WHAT TO DO
Repeat, exactly as they appear, the lines from the one with "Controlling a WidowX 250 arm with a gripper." through the last line of the entries below, but none of the pictures.

Dataset entries:

* * *

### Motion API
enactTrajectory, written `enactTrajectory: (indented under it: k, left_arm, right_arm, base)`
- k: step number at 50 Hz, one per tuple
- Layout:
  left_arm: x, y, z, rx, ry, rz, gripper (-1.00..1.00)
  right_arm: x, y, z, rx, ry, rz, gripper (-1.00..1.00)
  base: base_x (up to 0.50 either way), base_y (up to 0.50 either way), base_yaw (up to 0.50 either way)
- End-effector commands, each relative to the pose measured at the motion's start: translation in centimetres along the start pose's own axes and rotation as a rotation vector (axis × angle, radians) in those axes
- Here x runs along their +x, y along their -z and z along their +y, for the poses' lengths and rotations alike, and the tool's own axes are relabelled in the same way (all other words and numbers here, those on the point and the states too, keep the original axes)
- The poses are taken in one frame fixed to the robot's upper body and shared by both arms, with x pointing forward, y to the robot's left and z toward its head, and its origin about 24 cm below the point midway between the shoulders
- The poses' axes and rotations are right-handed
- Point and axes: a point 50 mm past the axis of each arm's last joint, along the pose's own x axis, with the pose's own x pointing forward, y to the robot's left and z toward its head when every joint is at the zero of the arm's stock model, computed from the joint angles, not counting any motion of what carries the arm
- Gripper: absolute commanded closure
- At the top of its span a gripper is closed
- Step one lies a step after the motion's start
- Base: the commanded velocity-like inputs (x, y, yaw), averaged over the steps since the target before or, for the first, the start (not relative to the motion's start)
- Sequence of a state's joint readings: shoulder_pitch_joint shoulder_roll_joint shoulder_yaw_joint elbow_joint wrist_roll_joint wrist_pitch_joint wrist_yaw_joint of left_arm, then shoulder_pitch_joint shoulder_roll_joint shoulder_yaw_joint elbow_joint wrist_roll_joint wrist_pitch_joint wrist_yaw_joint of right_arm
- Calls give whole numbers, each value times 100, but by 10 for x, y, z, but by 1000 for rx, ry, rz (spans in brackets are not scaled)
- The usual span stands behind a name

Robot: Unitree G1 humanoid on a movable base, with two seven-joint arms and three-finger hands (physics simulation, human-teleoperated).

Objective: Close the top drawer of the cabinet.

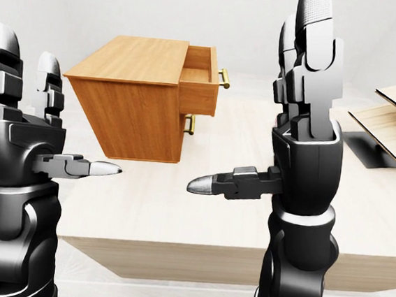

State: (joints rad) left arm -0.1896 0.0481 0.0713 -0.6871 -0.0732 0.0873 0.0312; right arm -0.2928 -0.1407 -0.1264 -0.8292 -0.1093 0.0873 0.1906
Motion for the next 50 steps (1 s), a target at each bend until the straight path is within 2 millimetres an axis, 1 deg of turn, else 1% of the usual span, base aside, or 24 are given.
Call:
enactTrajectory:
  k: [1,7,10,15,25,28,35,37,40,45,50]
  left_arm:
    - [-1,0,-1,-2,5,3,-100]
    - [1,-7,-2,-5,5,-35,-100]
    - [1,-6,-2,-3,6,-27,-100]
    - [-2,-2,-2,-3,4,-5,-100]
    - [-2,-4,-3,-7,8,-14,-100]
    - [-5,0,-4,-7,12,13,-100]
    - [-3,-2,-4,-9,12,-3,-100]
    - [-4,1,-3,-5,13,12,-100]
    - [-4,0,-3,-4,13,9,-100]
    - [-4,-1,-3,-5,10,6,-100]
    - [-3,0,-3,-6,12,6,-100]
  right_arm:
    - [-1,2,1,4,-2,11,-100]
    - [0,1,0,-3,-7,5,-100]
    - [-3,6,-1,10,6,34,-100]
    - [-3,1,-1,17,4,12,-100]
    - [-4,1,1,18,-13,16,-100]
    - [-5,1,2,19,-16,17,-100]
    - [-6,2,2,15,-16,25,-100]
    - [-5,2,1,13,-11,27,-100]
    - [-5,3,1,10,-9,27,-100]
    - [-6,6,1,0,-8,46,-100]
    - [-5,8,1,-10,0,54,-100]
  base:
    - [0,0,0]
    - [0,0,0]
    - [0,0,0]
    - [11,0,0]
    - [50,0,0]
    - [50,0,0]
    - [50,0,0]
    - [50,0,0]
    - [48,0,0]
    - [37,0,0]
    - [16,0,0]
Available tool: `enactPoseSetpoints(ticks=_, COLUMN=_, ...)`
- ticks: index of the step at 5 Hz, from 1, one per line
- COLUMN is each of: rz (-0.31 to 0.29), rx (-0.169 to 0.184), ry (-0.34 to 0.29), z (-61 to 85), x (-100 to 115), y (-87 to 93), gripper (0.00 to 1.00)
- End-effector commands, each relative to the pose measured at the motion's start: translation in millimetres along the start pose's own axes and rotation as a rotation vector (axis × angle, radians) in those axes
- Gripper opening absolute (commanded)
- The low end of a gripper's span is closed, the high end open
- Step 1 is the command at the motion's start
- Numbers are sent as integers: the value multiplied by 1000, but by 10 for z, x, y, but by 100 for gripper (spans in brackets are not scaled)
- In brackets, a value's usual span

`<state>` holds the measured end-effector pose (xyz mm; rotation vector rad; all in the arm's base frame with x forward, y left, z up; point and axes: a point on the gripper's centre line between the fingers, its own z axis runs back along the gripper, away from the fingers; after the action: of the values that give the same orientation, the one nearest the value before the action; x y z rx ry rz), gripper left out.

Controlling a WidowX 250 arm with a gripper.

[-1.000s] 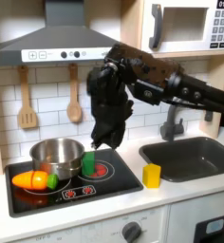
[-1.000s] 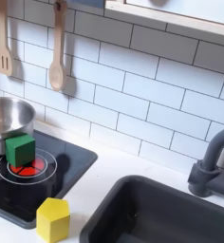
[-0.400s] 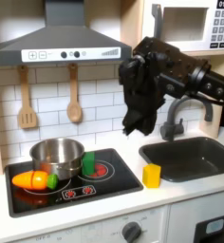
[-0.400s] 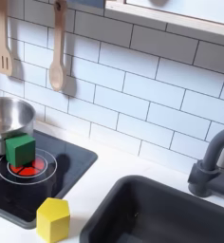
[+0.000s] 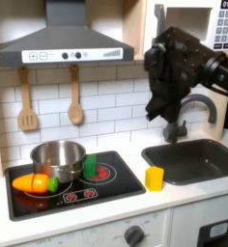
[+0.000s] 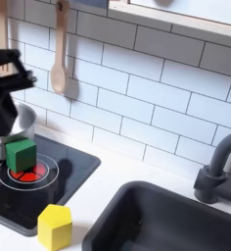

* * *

RESPONSE BOX
Controlling a WidowX 250 arm with a gripper.

[-1.000s] 
[-1.000s] 
[-0.400s] 
[-0.400s] 
[+0.000s] 
[+0.000s] 

The exercise requires no additional answer.